Add Files to the Index

Thus far, we've been discussing Git's low-level representation of committed snapshots. The rest of this module will shift gears and use more "plumbing" commands to manually prepare and commit a new snapshot. This will give us an idea of how Git manages the working directory and the staging area.

Create a new file called news-4.html in my-git-repo and add the following HTML.

<!DOCTYPE html>
<html lang="en">
<head>
  <title>Indigo Invasion</title>
  <link rel="stylesheet" href="style.css" />
  <meta charset="utf-8" />
</head>
<body>
  <h1 style="color: #A0C">Indigo Invasion</h1>
  <p>Last week, a coalition of Asian designers, artists,
  and advertisers announced the official color of Asia:
  <span style="color: #A0C">Indigo</span>.</p>

  <p><a href="index.html">Return to home page</a></p>
</body>
</html>

Then, update the index.html "News" section to match the following.

<h2 style="color: #C00">News</h2>
<ul>
  <li><a href="news-1.html">Blue Is The New Hue</a></li>
  <li><a href="rainbow.html">Our New Rainbow</a></li>
  <li><a href="news-2.html">A Red Rebellion</a></li>
  <li><a href="news-3.html">Middle East's Silent Beast</a></li>
  <li><a href="news-4.html">Indigo Invasion</a></li>
</ul>

Instead of git add, we'll use the low-level git update-index command to add files to the staging area. The index is Git's term for the staged snapshot.

git status
git update-index index.html
git update-index news-4.html

The last command will throw an error---Git won't let you add a new file to the index without explicitly stating that it's a new file:

git update-index --add news-4.html
git status

We've just moved the working directory into the index, which means we have a snapshot prepared for committal. However, the process won't be quite as simple as a mere git commit.

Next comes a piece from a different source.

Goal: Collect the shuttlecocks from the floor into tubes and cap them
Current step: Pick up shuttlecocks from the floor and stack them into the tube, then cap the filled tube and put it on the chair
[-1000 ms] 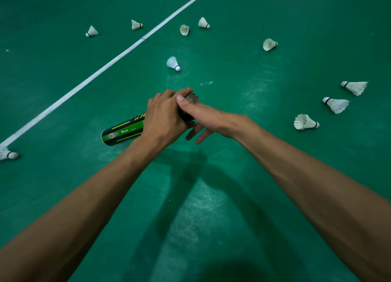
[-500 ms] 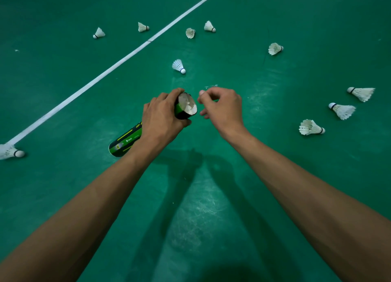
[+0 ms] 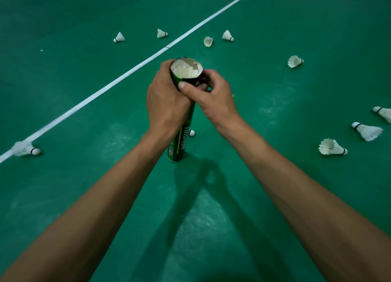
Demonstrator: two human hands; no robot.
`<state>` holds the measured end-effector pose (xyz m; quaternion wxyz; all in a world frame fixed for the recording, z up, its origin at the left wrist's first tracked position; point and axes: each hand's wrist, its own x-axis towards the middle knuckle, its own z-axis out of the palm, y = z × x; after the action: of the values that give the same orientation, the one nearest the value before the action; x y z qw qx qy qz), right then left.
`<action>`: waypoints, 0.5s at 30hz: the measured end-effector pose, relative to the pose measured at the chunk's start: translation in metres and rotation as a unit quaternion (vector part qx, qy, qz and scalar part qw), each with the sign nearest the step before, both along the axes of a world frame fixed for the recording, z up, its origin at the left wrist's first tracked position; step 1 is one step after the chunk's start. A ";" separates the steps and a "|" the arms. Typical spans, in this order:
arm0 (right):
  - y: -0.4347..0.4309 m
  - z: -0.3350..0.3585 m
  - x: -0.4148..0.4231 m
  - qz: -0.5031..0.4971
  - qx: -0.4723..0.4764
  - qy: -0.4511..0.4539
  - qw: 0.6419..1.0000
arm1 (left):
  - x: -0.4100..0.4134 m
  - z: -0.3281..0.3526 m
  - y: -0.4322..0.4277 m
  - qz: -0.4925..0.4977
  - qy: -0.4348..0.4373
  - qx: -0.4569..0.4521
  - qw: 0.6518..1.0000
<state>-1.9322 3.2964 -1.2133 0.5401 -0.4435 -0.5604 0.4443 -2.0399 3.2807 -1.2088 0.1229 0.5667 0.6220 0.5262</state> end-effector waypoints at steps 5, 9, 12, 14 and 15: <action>0.006 0.009 -0.012 -0.010 0.000 0.022 1.000 | -0.002 0.011 0.004 0.039 -0.041 -0.012 0.998; 0.013 0.010 -0.016 0.006 -0.013 0.035 0.999 | -0.014 0.014 0.012 0.025 -0.066 -0.033 0.997; 0.022 0.021 -0.026 0.032 -0.039 0.045 0.998 | -0.027 0.027 0.029 0.021 -0.082 -0.061 0.995; 0.031 0.033 -0.034 0.029 -0.050 0.048 0.997 | -0.038 0.041 0.042 0.019 -0.097 -0.082 0.992; 0.035 0.039 -0.038 0.026 -0.050 0.046 0.997 | -0.044 0.050 0.048 0.012 -0.106 -0.090 0.990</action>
<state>-1.9706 3.3315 -1.1745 0.5307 -0.4347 -0.5236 0.5052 -2.0837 3.3290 -1.1593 0.2321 0.4870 0.6568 0.5268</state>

Store the Index in the Database

Remember that all commits refer to a tree object, which represents the snapshot for that commit. So, before creating a commit object, we need to add our index (the staged tree) to Git's object database. We can do this with the following command.

git write-tree

This command creates a tree object from the index and stores it in .git/objects. It will output the ID of the resulting tree (yours may be different):

5f44809ed995e5b861acf309022ab814ceaaafd6

You can examine your new snapshot with git ls-tree. Keep in mind that the only new blobs created for this commit were index.html and news-4.html. The rest of the tree contains references to existing blobs.

git ls-tree 5f44809

So, we have our tree object, but we have yet to add it to the project history.

Create a Commit Object

To commit the new tree object, we need to manually figure out the ID of the parent commit.

git log --oneline -n 1

This will output the following line, though your commit ID will be different. We'll use this ID to specify the parent of our new commit object.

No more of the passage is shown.